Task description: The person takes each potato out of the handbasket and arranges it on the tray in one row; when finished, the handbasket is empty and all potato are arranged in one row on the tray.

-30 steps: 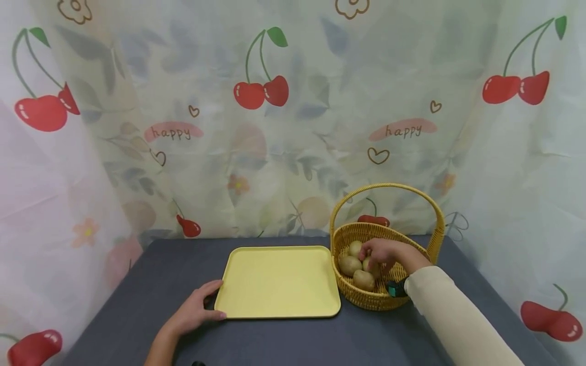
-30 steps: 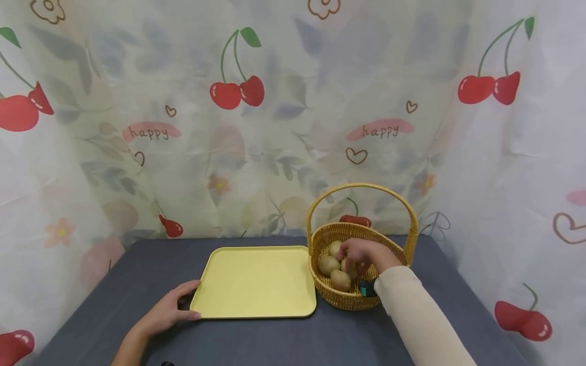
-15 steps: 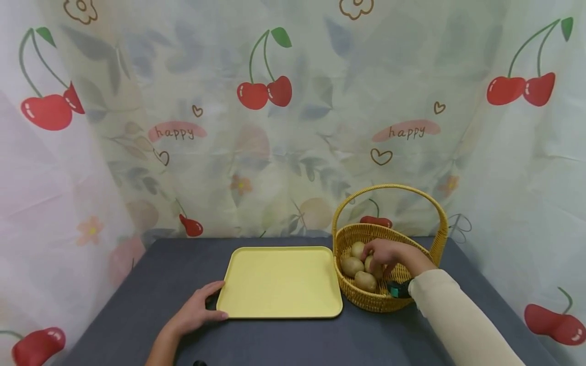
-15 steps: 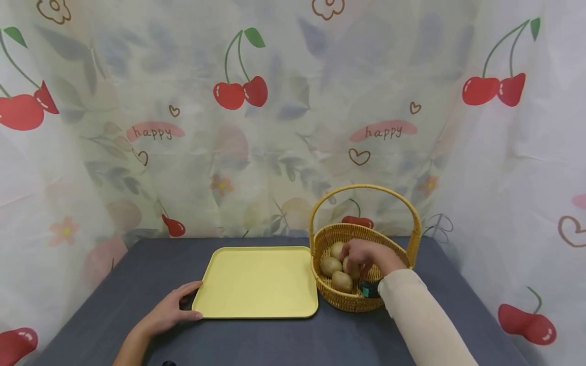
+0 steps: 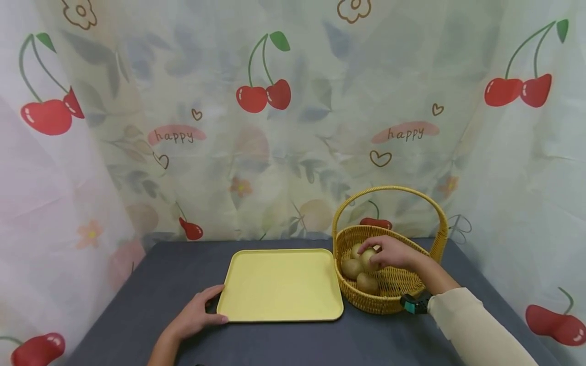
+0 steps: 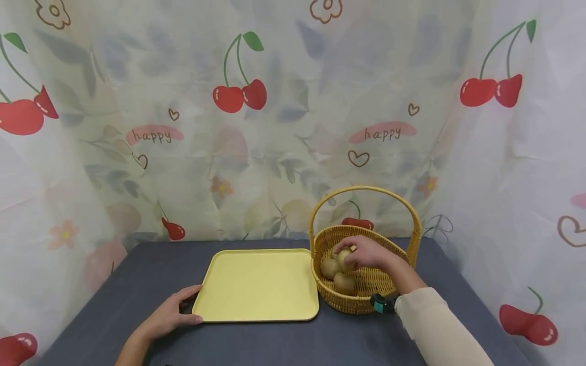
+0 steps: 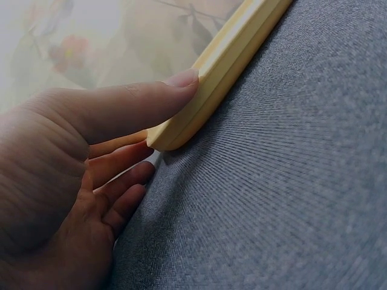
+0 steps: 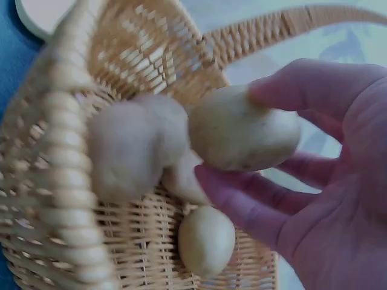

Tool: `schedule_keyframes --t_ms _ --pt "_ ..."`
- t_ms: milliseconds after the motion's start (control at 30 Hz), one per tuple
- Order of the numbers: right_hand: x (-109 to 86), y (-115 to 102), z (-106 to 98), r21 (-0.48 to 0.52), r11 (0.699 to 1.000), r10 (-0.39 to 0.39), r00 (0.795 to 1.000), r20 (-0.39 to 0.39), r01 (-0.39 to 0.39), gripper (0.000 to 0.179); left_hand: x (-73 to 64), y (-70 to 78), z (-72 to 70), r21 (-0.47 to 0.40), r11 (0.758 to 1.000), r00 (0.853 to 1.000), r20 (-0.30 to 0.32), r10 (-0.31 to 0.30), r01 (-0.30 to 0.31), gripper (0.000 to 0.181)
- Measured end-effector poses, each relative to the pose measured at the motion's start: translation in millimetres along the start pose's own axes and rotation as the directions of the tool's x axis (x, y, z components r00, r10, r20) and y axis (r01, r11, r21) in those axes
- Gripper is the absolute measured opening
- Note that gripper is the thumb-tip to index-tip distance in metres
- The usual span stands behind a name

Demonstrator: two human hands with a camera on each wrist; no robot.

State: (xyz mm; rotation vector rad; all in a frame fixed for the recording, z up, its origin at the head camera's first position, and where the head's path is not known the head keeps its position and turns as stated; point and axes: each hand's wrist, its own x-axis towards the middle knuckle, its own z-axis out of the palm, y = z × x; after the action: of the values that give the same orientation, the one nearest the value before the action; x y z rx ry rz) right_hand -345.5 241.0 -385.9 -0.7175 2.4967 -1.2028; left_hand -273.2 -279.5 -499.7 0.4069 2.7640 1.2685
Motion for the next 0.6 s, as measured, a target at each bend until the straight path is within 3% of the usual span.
schedule_keyframes --t_ms 167,333,467,600 --pt "-6.2 -4.9 6.3 0.101 0.990 -0.095 0.994 -0.044 0.099 0.029 0.2 -0.2 0.8 0.002 1.000 1.000 0.003 -0.020 0.020 0.086" --pt "-5.8 -12.0 18.6 0.259 0.952 -0.144 0.984 -0.101 0.165 0.026 0.1 0.5 1.1 -0.010 0.999 0.999 0.010 -0.032 0.033 0.086" --pt "-0.9 -23.7 33.7 0.294 0.936 -0.155 0.976 -0.153 0.195 0.033 0.1 1.7 0.7 0.000 0.999 0.999 0.004 -0.042 0.042 0.085" --pt "7.3 -36.3 50.4 0.285 0.940 -0.145 0.975 -0.168 0.189 0.037 0.3 2.1 0.8 0.005 0.999 0.999 -0.005 -0.047 0.047 0.086"
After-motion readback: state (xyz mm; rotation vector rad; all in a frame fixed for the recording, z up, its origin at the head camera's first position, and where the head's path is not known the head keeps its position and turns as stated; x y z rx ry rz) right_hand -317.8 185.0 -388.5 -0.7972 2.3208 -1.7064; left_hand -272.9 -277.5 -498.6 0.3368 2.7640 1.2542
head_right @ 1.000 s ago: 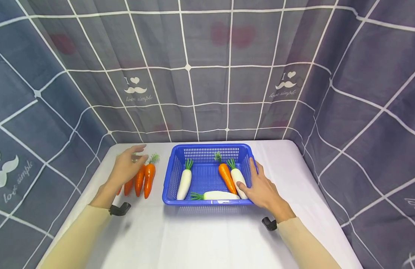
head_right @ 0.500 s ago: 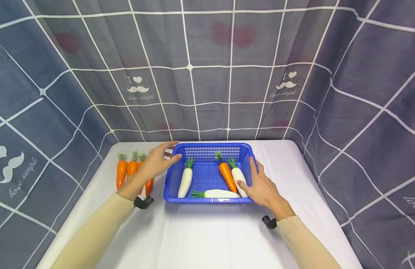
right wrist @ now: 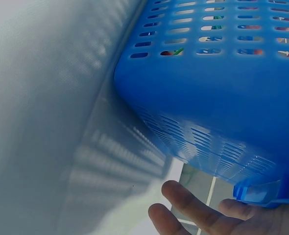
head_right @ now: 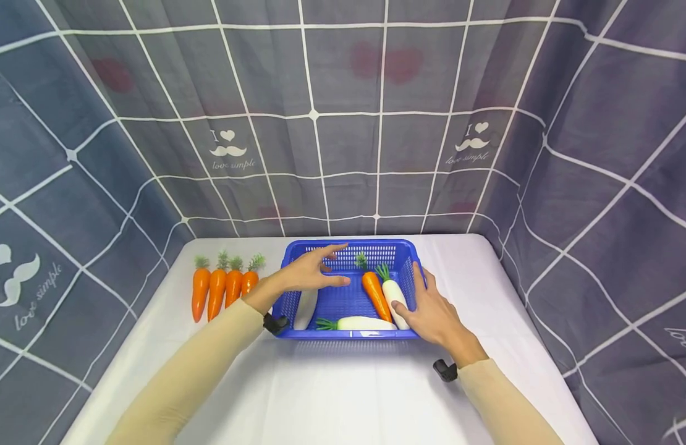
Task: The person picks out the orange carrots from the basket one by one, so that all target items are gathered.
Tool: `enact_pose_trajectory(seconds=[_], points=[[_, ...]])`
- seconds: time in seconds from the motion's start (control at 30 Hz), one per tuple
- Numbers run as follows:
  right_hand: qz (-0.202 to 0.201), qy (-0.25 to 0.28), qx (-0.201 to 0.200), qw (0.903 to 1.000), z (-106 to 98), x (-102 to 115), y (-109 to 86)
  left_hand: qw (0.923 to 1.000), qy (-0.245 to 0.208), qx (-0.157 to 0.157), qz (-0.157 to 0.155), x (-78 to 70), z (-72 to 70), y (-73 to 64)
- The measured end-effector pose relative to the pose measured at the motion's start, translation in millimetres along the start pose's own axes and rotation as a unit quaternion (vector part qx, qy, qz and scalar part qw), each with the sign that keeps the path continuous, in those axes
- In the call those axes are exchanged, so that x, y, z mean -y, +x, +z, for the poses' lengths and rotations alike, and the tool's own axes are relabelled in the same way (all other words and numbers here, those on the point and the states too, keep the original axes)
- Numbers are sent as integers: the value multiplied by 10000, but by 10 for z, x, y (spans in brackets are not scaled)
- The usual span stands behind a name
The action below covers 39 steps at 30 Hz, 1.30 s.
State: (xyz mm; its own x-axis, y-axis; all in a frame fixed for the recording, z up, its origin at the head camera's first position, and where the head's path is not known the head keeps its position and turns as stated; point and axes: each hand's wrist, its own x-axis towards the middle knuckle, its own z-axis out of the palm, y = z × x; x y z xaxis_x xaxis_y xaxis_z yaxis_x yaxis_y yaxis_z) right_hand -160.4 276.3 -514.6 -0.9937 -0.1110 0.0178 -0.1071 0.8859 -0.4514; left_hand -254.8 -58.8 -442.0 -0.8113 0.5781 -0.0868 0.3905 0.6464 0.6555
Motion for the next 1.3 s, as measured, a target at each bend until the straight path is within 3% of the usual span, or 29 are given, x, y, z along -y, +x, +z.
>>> enact_pose_trajectory(seconds=[0.27,0.57,0.9,1.3], points=[[4,-8,-17,10000,6,-1,-22,9961,-366,799,85,71,266,313],[-7,2,-35,10000,24,-31,-19,9924,-156,1223,28,106,417,517],[-68,35,-65,9999,36,-15,-5,9905,-197,1355,144,80,516,656],[-29,10,-54,10000,19,-14,10,9905,-435,1299,84,54,557,759]])
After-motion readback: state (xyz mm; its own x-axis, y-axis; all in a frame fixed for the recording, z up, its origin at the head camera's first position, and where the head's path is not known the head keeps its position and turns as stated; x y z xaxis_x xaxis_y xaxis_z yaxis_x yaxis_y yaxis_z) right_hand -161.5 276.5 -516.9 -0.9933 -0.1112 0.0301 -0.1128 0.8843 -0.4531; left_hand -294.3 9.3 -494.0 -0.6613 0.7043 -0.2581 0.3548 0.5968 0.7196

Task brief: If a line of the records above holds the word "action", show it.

The completed task:
State: (xyz mm; rotation vector rad; all in a frame fixed for the recording, z up, its origin at the head camera's first position, and where the head's path is not known the head keeps its position and turns as stated; point and axes: each hand's wrist, its own x-axis towards the middle knuckle, its own z-axis out of the palm, y = z × x; after the action: of the values that give the same orientation, the one nearest the value before the action; x y z rx ry rz) right_hand -345.5 241.0 -385.9 -0.7175 2.4967 -1.2028; left_hand -273.2 -279.5 -499.7 0.4069 2.7640 1.2685
The action below covers 39 steps at 30 Hz, 1.30 s.

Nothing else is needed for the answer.